There is something very different this week. There is doubt. There is uncertainty.

"I just can't imagine him being able to get it done," NBC golf analyst Gary Koch said. "It's too much to expect, even from Tiger."

The golfer who turned major championship preparation into a science is the 108th U.S. Open's lab experiment.

Only a few months ago, Woods had won three consecutive tournaments - including the Buick Invitational at Torrey Pines - and golf was talking Grand Slam. Now, Woods will tee it up Thursday morning coming off a disappointing runner-up at the Masters followed by nine weeks of inactivity since another surgery on his left knee.

He has not walked 18 holes since the final round at Augusta National. A week ago he played 18 holes - out of a cart - for the first time since the surgery. He played only nine holes during Monday's and Tuesday's practice rounds.

Is the knee fully recovered?

"Probably not," he said.

If not 100 percent, what percent is its fitness?

"It's feeling better," he said.

Under the circumstances, a lot of people have the sense there's just no way.

"I've heard that before. Laughter. Yeah, I've heard that before," he said.

It all works to create something akin to two contrasting weather fronts colliding from opposite directions. On one side, there is Woods' inactivity, an in-season layoff equaled in time only by the break taken two years ago following the death of his father. Returning after an identical nine-week sabbatical, he missed the cut in the U.S. Open at Winged Foot.

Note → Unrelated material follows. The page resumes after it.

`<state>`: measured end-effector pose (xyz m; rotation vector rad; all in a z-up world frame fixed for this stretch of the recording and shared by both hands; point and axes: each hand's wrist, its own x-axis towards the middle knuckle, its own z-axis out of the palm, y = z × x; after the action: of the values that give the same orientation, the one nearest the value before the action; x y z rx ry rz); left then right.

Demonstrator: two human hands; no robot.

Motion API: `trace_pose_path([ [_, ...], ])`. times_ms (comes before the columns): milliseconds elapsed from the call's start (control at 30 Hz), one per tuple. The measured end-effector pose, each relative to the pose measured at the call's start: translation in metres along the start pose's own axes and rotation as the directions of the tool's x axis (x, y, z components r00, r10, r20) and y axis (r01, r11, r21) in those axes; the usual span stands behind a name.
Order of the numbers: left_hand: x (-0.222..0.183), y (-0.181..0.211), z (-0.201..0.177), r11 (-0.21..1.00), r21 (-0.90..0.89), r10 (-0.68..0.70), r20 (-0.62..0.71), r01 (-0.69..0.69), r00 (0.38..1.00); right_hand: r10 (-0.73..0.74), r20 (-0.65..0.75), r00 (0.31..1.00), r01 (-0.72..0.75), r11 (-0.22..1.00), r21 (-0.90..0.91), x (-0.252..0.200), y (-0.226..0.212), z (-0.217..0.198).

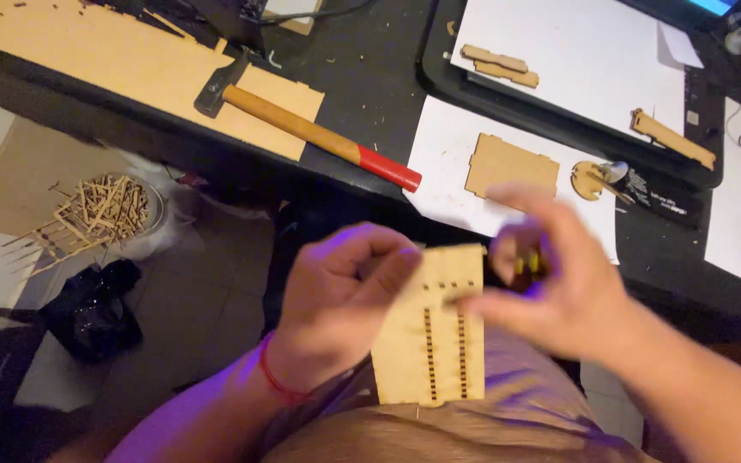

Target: Cleaning and finishing laser-cut wooden pieces using a small tool and hammer for assembly.

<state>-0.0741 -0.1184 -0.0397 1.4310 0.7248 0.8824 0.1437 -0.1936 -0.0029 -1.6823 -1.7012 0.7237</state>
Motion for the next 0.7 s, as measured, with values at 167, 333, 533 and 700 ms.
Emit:
trace_pose_path([
  [167, 0.001, 0.000, 0.001, 0.996, 0.069, 0.059, 0.011, -0.060, 0.998, -0.164, -0.204, 0.965, 0.158, 0.986, -0.043, 0.036, -0.003, -0.005],
  [333, 0.005, 0.006, -0.007, 0.982, 0.105, 0.159, -0.029, -0.155, 0.987, -0.282, -0.108, 0.953, 0.259, 0.948, -0.184, 0.013, 0.001, 0.004],
  [533, 0.011, 0.010, -0.010, 0.975, 0.167, 0.170, -0.150, -0.145, 0.974, -0.104, 0.383, 0.918, 0.113, 0.994, 0.000, -0.018, -0.004, 0.016],
  [700, 0.014, 0.013, -0.006, 0.989, 0.007, 0.148, -0.202, -0.149, 0.968, 0.057, 0.212, 0.976, -0.112, 0.960, 0.255, -0.035, 0.024, 0.010],
])
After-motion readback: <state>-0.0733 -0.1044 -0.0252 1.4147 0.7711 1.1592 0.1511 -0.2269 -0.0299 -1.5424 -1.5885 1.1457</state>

From the opposite direction is Woods' history at Torrey Pines, a course he began playing - and winning on - as a junior while growing up in Southern California. He has continued to own it, proven by six victories, including the past four, in January's Buick Invitational.

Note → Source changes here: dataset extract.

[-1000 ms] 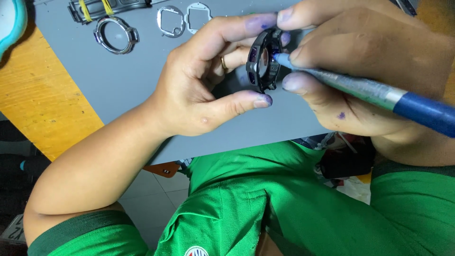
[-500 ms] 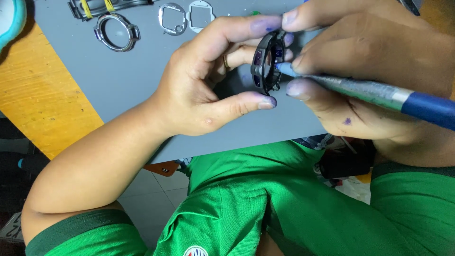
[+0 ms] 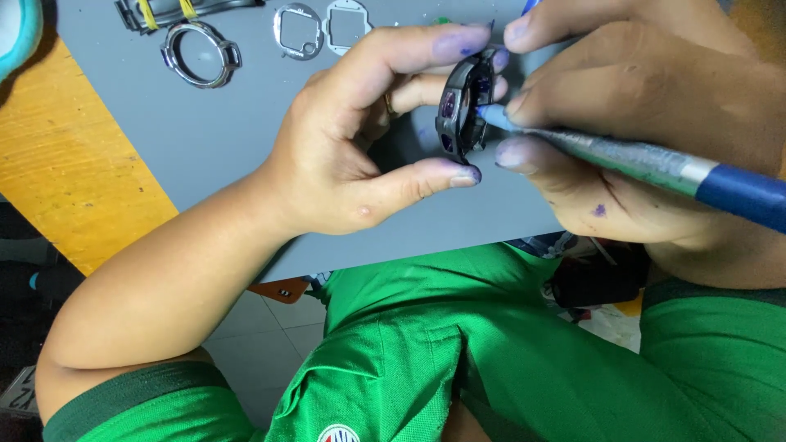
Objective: A person uses a blue permanent marker to color the interior rim of a black watch case on a repair bench.
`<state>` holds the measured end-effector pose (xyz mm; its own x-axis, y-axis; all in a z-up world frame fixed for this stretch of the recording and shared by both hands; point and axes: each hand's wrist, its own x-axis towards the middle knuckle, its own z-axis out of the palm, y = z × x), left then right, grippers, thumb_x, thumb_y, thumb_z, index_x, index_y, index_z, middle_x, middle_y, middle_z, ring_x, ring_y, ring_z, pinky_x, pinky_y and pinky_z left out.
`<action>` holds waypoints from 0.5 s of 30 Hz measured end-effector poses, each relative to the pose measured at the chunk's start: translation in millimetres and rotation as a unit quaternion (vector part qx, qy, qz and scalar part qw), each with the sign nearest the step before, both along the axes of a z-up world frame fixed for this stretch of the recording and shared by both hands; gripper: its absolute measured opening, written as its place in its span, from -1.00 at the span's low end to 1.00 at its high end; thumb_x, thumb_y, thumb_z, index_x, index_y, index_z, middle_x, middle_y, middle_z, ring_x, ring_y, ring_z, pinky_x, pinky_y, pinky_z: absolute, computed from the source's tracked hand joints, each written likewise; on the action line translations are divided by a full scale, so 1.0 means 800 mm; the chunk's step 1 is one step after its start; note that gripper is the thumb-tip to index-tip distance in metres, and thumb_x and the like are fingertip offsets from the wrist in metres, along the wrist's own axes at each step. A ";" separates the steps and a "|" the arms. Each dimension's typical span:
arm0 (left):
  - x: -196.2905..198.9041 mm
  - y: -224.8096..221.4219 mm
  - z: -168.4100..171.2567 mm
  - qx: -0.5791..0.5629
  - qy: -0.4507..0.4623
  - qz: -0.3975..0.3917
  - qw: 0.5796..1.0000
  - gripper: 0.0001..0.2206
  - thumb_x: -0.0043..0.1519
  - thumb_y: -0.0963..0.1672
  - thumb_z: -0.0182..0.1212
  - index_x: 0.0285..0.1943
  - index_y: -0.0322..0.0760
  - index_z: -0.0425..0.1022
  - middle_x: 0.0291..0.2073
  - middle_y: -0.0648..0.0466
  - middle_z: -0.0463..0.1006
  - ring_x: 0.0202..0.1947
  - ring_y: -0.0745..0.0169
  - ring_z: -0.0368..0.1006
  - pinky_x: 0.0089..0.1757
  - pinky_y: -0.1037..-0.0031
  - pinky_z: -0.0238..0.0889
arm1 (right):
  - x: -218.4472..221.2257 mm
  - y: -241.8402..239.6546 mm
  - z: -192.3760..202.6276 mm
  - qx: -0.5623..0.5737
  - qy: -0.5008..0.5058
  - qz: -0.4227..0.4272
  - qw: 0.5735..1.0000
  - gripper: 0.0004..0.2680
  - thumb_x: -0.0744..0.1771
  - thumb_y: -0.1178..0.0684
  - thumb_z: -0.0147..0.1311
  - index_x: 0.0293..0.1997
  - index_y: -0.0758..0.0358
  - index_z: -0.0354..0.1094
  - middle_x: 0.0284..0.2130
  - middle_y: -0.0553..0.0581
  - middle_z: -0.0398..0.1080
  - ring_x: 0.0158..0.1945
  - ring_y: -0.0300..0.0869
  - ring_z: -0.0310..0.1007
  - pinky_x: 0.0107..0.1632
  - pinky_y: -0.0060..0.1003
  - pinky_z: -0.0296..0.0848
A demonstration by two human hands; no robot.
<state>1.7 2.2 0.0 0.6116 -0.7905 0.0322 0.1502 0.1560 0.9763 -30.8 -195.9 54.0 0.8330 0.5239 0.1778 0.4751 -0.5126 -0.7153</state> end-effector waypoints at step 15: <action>-0.007 -0.007 0.004 -0.020 -0.010 0.053 0.998 -0.54 0.02 -0.24 0.14 0.05 -0.38 0.01 -0.01 -0.04 0.18 -0.09 0.21 0.32 0.00 0.53 0.17 | 0.012 0.014 0.003 0.026 -0.112 -0.030 0.993 -0.89 0.22 0.17 -0.12 -0.47 0.46 0.21 -0.55 0.21 0.25 -0.35 0.06 0.28 -0.23 -0.21 0.28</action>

"I feel good about my practices, my preparation, coming back to a golf course I've had some success at," Woods said. "It's just a matter of getting into the competitive rhythm and flow of the round quicker.

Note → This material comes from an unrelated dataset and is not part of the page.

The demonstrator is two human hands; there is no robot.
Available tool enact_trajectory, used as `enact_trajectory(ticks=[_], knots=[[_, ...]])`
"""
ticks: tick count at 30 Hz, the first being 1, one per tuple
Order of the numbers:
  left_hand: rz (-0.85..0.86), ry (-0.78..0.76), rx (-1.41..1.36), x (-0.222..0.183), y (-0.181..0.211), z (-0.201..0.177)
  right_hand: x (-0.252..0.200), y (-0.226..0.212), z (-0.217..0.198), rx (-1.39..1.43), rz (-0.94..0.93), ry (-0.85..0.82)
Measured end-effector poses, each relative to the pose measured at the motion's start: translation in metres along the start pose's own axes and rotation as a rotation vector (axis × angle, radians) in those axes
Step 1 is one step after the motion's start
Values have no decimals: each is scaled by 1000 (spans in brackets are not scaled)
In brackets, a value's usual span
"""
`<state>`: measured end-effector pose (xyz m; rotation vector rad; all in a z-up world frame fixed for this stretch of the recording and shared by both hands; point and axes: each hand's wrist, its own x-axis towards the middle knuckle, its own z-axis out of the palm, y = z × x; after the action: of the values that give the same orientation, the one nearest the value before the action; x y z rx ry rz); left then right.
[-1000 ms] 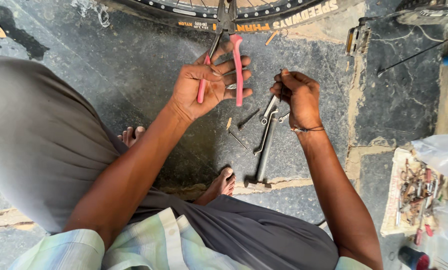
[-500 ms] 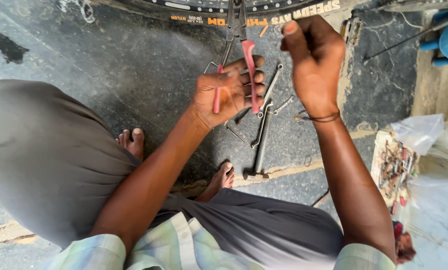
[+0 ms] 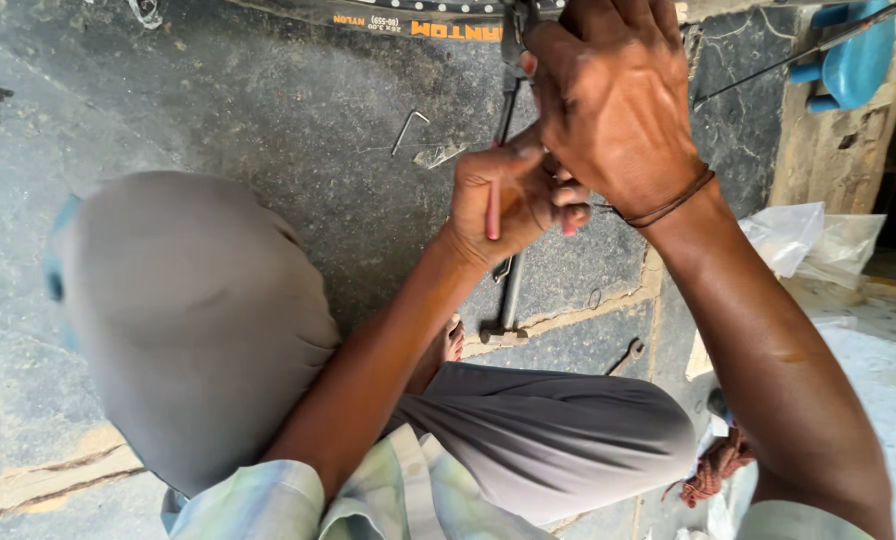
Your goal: The person works on the brake assembly of a bicycle wheel, tightening and loosening small bolts and adjusting the brake cable with pliers and a wrench while sitting on the floor.
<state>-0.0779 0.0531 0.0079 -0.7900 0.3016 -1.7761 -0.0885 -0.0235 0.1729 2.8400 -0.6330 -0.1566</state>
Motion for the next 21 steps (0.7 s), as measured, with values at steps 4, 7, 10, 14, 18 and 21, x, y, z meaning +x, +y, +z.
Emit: enact_trajectory(ticks=[4, 7, 10, 14, 18, 21], knots=[[13, 8, 44, 0, -2, 4, 12, -7, 7, -167, -1, -83], [32, -9, 30, 0, -3, 4, 21, -18, 8, -239, 20, -119], [38, -9, 70, -1, -1, 5, 32, -27, 5, -357, -6, -117], [26, 26, 84, -2, 2, 11, 39, -29, -1, -581, -117, -141], [-14, 106, 41, -1, 3, 13, 37, -23, -16, -253, 135, -375], [-30, 36, -44, -2, 3, 13, 37, -20, -26, -220, 268, -487]])
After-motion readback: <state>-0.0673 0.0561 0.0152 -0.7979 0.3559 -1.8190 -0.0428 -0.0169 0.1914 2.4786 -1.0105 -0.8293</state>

"When I played Winged Foot after a long layoff, I didn't get into the flow of the round for three or four holes. You can't do that. You have to get into the flow of the round on the very first hole and find that rhythm. I didn't do that; it took too long. Subsequently, I was over par and always trying to fight back. Hopefully, I can find the rhythm in the round a little bit quicker."

Woods insists he would have returned to competition this week regardless of whether the event was a major championship. Also, he contends there is little comparison between this return and his comeback two years ago following his father's death.

"If I take time off and I come back, I always work on my fundamentals," he said. "Well, who taught me my fundamentals? It was dad. Overcoming and getting out and playing and practicing; I didn't want to do that because I'd think of dad. This is totally different."

Nevertheless, will it end the same? If the knee is not completely healed, does that mean he is susceptible to similar physical post-surgery restrictions and struggles?

Shortly after Woods' surgery was announced, golf Hall of Famer Tom Watson called the news predictable because the knee problem was evident on each swing at Augusta.

"He was standing straight up at impact," Watson said. "He got tall at impact too many times, and he couldn't get around on that knee. He was very straight up. His body was up, upright. He wasn't down over the ball at impact enough."

Of course, Woods being Woods, nobody in this week's field is exactly lining up to question the 13-time major champion's chances.

"Not at all," Sergio Garcia answered when asked if Woods is less of a favorite than normal.

"I think that he has come back from injury and won the first week back in the past," Phil Mickelson offered.

Still, even Woods acknowledges a sense of the unknown.

"A little bit," he said. "I haven't played, obviously, competitively since the Masters. So getting out there and getting into the flow and dealing with the adrenaline, dealing with the juices flying, all these different things that a lot of guys have been dealing with for a little bit and I haven't.

"I'm excited about it. I'm really excited about getting out there and feeling that."

The possibility was almost too much. Someone wondered if a win this week would be Woods' finest hour?

The golfer smiled and shook his head.

"I have a long way to go before that happens. Sorry," he said.